→ Instructions to follow
Below are the records; collect from them each line containing the string "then".

→ Data excerpts

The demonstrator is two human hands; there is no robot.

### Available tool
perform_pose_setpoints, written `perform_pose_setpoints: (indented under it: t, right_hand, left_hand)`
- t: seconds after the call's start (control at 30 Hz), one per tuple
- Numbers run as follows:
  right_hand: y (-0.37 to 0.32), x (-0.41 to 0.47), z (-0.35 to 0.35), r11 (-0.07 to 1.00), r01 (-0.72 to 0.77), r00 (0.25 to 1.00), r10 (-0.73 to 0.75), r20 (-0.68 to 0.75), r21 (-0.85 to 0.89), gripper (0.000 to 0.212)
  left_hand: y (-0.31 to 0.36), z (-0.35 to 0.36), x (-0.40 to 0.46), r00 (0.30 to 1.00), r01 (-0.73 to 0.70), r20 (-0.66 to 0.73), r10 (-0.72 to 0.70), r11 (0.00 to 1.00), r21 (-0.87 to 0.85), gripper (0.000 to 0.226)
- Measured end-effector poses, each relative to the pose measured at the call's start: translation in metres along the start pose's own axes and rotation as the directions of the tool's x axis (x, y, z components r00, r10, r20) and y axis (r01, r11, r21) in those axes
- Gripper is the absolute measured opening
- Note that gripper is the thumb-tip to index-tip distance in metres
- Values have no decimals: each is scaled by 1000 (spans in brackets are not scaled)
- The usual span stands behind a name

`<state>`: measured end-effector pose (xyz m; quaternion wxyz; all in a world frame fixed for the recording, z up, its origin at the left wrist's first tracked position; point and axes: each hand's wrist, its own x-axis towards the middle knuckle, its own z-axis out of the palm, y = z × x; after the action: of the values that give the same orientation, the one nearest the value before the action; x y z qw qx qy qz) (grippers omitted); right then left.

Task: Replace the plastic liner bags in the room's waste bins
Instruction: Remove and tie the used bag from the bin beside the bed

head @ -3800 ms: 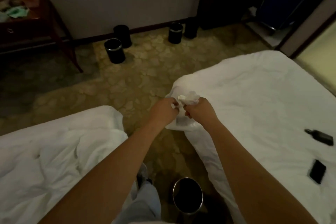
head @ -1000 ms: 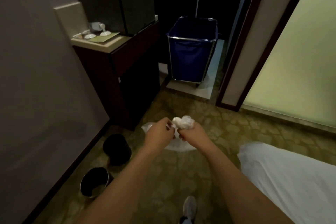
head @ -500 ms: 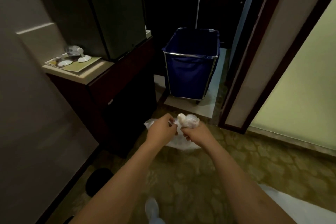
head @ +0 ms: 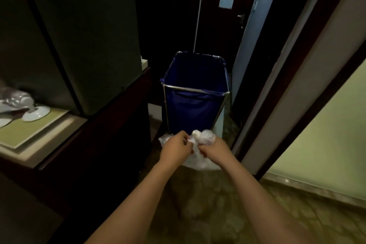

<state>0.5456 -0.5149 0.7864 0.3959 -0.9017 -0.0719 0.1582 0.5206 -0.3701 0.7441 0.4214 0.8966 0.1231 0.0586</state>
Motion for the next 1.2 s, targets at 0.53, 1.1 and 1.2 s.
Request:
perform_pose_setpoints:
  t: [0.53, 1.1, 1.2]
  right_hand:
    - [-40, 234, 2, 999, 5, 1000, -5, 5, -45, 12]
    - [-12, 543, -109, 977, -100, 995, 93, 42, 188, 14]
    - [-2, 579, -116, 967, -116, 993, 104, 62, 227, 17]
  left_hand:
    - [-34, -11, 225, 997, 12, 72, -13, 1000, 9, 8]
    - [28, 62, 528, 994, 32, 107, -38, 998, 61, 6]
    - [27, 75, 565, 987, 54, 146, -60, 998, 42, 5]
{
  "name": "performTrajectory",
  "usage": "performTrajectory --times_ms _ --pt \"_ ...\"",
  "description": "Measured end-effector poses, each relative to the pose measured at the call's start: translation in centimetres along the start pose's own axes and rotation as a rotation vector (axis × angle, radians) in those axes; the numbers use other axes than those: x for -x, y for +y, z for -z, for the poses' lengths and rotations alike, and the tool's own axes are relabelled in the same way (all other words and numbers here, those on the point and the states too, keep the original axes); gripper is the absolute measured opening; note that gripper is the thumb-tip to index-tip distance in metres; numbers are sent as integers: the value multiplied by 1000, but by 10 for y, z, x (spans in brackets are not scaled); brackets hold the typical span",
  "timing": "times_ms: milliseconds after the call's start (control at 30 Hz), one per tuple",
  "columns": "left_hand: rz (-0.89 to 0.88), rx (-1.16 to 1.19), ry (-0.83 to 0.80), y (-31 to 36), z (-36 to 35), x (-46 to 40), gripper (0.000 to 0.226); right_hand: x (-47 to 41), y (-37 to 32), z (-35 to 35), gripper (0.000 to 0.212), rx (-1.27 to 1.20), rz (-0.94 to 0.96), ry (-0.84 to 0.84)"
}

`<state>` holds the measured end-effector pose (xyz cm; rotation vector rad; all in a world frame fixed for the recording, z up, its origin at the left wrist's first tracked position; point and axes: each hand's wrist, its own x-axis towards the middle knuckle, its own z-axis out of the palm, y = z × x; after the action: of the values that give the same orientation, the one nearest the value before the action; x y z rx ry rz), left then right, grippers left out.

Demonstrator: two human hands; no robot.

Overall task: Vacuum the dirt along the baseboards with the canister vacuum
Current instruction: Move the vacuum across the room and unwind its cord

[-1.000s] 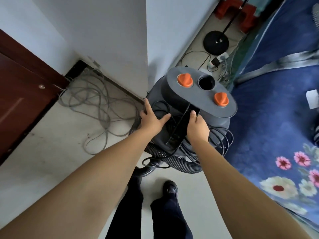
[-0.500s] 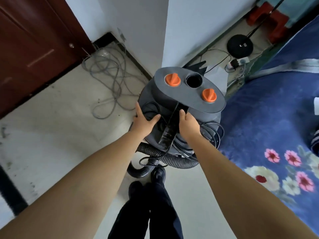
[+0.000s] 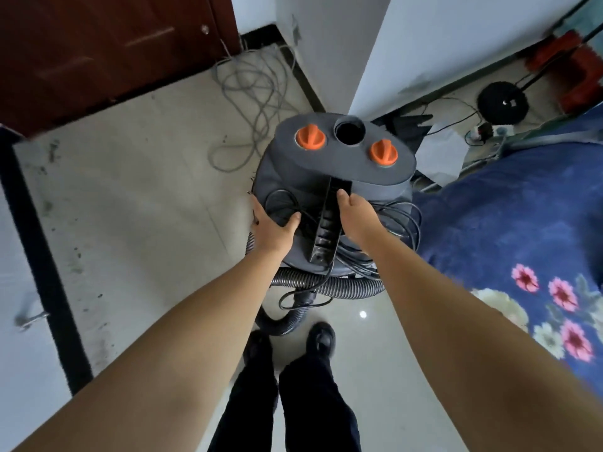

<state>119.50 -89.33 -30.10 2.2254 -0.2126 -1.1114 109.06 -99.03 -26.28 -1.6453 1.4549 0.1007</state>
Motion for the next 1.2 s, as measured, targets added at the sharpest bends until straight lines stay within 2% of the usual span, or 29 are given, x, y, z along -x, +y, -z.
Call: performTrajectory --times_ms 167,400,767,1200 --pt "59 83 106 -47 12 34 92 38 15 -28 50 23 48 -104" --pt "146 117 163 -113 13 94 91 98 62 -56 50 69 89 -239" --pt "250 229 222 -200 -31 207 92 187 144 -64 47 173 212 -266" --pt "284 323 297 -330 -87 362 94 327 271 -75 47 230 237 -383"
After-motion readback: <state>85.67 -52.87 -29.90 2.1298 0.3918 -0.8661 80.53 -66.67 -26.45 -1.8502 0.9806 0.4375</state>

→ Result
`<state>`: measured end-effector pose (xyz m; quaternion wxyz; all in a world frame fixed for the recording, z up, its origin at the left wrist's first tracked position; point and axes: each hand's wrist, its own x-axis towards the middle knuckle, its own z-axis out of the palm, y = z × x; after the action: of the values that give the same orientation, the one nearest the value before the action; x y z qw qx qy qz) (grippers omitted); right then left.
`<state>` holds the measured end-effector pose (xyz cm; rotation vector rad; all in a world frame fixed for the recording, z up, its origin at the left wrist's first tracked position; point and axes: each hand's wrist, its own x-axis towards the middle knuckle, its own z-axis out of the palm, y = z × x; after the action: of the values that give the same orientation, the one nearest the value before the action; x y z rx ry rz), left then right, grippers left out.

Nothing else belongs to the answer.